Consequently, this model has a place in adult learning, particularly when it comes to the employment of motivational conditions to instill learning among the adult population.
Lastly, in their study on John M. Keller and his contributions to the field of educational technology, Francom and Reeves (2010) suggest that the researcher’s motivational concepts and strategies not only provide systematic ways to positively influence learner motivation based on the conception that behavior is a function of the person and environment, but also avail a basis through which instructors teaching adult education can provide adequate attention to learners in instructional settings and more accurately provide them with an in-depth understanding about how to influence motivation to learn.
In retrospect, there is compelling evidence indicating that adult learners need to be motivated to learn and instructors need to establish positive expectations for achieving success among this group of the population, hence the applicability of the two models to modern learning environments in adult education.
References
Francom, G., & Reeves, T.C. (2010). John M. Keller: A significant contributor to the field of educational technology. Educational Technology, 55-58. Web.
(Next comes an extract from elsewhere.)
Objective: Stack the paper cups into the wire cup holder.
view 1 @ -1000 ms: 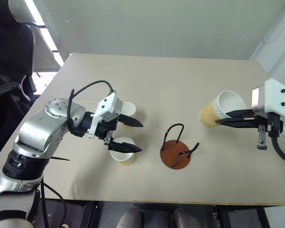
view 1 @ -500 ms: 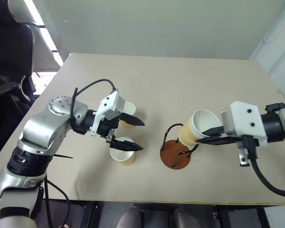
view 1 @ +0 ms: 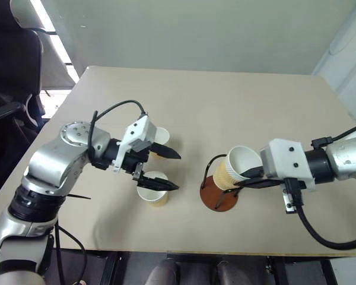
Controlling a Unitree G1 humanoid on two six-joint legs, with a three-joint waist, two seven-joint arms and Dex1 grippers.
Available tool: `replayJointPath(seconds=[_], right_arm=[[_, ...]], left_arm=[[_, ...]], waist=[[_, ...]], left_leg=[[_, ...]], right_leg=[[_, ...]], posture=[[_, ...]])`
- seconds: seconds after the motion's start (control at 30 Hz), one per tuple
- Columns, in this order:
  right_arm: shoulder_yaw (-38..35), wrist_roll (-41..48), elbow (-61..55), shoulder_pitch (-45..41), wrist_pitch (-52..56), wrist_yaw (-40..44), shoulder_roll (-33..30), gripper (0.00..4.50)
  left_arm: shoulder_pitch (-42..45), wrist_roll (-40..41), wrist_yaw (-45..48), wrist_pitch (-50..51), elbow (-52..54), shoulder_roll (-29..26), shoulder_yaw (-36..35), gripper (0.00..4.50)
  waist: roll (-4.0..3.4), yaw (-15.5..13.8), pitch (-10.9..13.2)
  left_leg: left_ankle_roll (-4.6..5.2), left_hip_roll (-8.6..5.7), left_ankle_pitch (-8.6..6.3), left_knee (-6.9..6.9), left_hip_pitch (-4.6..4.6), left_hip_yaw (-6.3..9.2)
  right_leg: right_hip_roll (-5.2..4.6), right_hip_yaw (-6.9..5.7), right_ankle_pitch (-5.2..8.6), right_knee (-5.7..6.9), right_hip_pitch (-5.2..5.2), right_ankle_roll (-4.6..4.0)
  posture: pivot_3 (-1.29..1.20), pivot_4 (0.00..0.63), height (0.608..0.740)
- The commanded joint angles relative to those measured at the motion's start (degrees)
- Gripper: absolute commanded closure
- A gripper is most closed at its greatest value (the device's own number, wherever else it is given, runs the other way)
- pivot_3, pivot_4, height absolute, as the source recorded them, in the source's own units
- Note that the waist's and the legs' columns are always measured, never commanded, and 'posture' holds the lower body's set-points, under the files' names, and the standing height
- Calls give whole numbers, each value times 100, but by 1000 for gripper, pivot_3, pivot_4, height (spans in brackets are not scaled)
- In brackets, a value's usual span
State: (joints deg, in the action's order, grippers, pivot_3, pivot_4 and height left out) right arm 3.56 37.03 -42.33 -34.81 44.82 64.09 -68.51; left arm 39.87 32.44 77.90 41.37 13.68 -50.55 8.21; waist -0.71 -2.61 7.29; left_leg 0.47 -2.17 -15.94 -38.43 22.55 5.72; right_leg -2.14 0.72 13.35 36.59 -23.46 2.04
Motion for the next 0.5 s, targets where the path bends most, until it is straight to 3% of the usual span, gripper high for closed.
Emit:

Gegenfurtner, A., & Vauras, M. (2012). Age-related differences in the relation between motivation to learn and transfer of training in adult continuing education. Contemporary Educational Psychology, 37(1), 33-46.
Huett, J.B., Moller, L., Young, J., Bray, M., & Huett, K.C. (2010). Supporting the distant student: The effect of ARCS-based strategies on confidence and performance. Quarterly Review of Distance Education, 9(2), 113-126.
Wlodkowski, R.J. (2011). Enhancing adult motivation to learn: A comprehensive guide for teaching adults. San Francisco, CA: John Wiley & Sons.